My fathers businesses continue to use XP precisely because of software compatibility.

The business systems in place have business logic built in Visual BASIC which glues together a bunch of (mostly Microsoft) components. Change a component, and the component breaks; change the OS, and the glue breaks, and EVERYTHING dies.

HP is looking at a cash cow of significant reinvestment in hardware; Microsoft, by EOLing XP in the first place, is looking at a cash cow not only new OSs, but new component sales. SMB (small and medium business) is looking at astronomical costs to keep their workflows running. I have no idea why Microsoft, HP, et. al. think that SMB is the cow from which they are going to be able to get milk, given that larger businesses have established a regulatory environment in which most SMB is barely scraping by as it is.
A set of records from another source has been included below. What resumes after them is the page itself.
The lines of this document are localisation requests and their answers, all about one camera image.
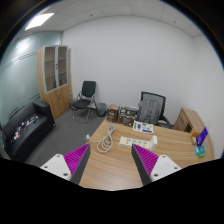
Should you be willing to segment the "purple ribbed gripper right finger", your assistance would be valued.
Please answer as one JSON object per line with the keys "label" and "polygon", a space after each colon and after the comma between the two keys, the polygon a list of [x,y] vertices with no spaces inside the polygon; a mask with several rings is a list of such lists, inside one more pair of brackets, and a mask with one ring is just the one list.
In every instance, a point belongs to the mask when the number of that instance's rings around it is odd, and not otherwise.
{"label": "purple ribbed gripper right finger", "polygon": [[167,155],[158,156],[136,144],[132,145],[131,154],[143,185],[150,184],[180,170],[180,167]]}

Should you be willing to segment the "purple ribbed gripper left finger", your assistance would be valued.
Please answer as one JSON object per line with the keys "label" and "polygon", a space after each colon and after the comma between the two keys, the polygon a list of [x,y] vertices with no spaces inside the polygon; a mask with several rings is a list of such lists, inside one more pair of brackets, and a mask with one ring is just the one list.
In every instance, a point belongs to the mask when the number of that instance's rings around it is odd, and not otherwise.
{"label": "purple ribbed gripper left finger", "polygon": [[41,166],[41,169],[75,184],[79,184],[90,153],[90,145],[86,144],[65,155],[54,155]]}

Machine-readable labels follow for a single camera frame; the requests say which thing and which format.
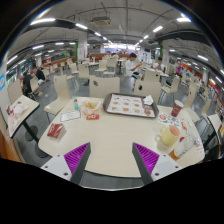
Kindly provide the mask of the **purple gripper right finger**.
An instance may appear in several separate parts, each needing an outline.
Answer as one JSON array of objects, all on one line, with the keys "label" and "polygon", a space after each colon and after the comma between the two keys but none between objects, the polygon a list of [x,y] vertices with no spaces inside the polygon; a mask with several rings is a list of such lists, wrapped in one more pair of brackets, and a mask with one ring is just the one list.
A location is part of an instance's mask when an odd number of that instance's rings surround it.
[{"label": "purple gripper right finger", "polygon": [[159,155],[137,143],[133,144],[132,153],[145,185],[182,169],[168,154]]}]

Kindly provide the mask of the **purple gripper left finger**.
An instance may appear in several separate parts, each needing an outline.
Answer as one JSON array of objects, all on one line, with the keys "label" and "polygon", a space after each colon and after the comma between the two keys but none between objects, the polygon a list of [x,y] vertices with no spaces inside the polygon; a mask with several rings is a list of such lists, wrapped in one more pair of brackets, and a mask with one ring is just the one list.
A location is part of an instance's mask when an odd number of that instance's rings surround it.
[{"label": "purple gripper left finger", "polygon": [[90,153],[91,145],[85,143],[65,155],[53,156],[42,169],[79,185]]}]
Personally, I can think of at least three companies where my father will just close the doors, rather than facing a significant reinvestment. At best, he will not grow them or hire new employees to run the XP machines which he can no longer purchase in order to incrementally add the next new employee. In fact, thinking of it that way, as hardware slowly fails, it's more likely he will just lay off one employee per one dead XP machine, at least in the most marginal of these businesses.

HP may not be smiling as brightly as they think.